EXTRACTED INFORMATION -
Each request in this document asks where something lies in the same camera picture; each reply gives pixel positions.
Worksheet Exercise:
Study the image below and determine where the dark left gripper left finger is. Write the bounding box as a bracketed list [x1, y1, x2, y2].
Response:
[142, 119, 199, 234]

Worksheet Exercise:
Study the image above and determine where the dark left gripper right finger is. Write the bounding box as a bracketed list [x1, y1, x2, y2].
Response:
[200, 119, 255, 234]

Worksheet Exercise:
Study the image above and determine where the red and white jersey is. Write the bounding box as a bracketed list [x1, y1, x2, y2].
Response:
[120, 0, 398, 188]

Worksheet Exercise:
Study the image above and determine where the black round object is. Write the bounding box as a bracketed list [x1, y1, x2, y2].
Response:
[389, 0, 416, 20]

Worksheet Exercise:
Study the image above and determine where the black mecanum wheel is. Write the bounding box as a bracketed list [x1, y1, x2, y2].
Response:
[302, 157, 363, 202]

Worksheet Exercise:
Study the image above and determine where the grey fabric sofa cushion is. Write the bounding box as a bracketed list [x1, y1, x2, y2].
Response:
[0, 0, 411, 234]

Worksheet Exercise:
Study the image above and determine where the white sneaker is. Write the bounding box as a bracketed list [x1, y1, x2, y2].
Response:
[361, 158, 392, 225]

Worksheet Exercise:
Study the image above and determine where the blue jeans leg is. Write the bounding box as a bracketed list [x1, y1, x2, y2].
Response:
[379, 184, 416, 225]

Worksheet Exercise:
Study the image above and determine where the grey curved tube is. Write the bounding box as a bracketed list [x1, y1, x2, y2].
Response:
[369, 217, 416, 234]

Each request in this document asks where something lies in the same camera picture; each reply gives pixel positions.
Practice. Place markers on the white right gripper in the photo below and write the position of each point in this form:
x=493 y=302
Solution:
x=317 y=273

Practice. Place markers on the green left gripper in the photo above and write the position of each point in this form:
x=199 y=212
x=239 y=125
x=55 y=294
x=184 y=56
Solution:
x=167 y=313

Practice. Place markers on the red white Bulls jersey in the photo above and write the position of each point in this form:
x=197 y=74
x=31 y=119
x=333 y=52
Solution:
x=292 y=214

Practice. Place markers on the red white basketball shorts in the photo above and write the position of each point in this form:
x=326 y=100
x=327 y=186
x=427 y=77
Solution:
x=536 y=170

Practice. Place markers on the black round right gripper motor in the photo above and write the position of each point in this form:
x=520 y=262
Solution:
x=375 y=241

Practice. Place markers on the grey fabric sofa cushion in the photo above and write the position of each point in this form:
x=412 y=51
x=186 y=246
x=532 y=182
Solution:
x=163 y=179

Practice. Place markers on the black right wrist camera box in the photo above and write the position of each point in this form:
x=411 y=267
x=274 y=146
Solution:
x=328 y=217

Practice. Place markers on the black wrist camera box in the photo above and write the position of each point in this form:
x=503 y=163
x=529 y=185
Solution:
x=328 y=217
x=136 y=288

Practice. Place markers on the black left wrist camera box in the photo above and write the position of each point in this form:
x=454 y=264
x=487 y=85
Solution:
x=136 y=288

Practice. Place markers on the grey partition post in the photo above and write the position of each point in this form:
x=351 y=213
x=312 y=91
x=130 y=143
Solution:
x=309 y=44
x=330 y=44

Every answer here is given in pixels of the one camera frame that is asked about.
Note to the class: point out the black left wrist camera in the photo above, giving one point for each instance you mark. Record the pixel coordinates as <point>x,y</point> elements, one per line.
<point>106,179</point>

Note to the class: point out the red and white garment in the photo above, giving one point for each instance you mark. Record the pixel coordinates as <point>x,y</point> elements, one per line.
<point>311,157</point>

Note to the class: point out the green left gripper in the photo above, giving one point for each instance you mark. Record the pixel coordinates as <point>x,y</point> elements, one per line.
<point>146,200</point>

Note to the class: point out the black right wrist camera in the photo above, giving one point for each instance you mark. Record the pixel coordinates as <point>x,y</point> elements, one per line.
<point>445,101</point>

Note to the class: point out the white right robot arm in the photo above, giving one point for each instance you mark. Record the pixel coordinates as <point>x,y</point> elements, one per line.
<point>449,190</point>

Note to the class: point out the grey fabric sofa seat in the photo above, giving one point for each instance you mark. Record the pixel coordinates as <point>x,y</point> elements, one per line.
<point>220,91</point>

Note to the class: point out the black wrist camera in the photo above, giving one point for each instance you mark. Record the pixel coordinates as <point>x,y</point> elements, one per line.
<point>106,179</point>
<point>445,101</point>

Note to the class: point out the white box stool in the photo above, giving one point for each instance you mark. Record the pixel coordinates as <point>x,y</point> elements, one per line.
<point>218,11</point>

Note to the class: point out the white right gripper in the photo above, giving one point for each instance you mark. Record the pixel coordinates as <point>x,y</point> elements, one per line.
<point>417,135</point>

DIRECTIONS -
From the listing above, pick out each line where the word "finger" appears.

ANSWER FOR THE TASK -
Study the image below and determine where the dark left gripper left finger is. Write the bounding box as a bracketed list [x1, y1, x2, y2].
Study the image above and determine where the dark left gripper right finger is. Write the bounding box as a bracketed list [x1, y1, x2, y2].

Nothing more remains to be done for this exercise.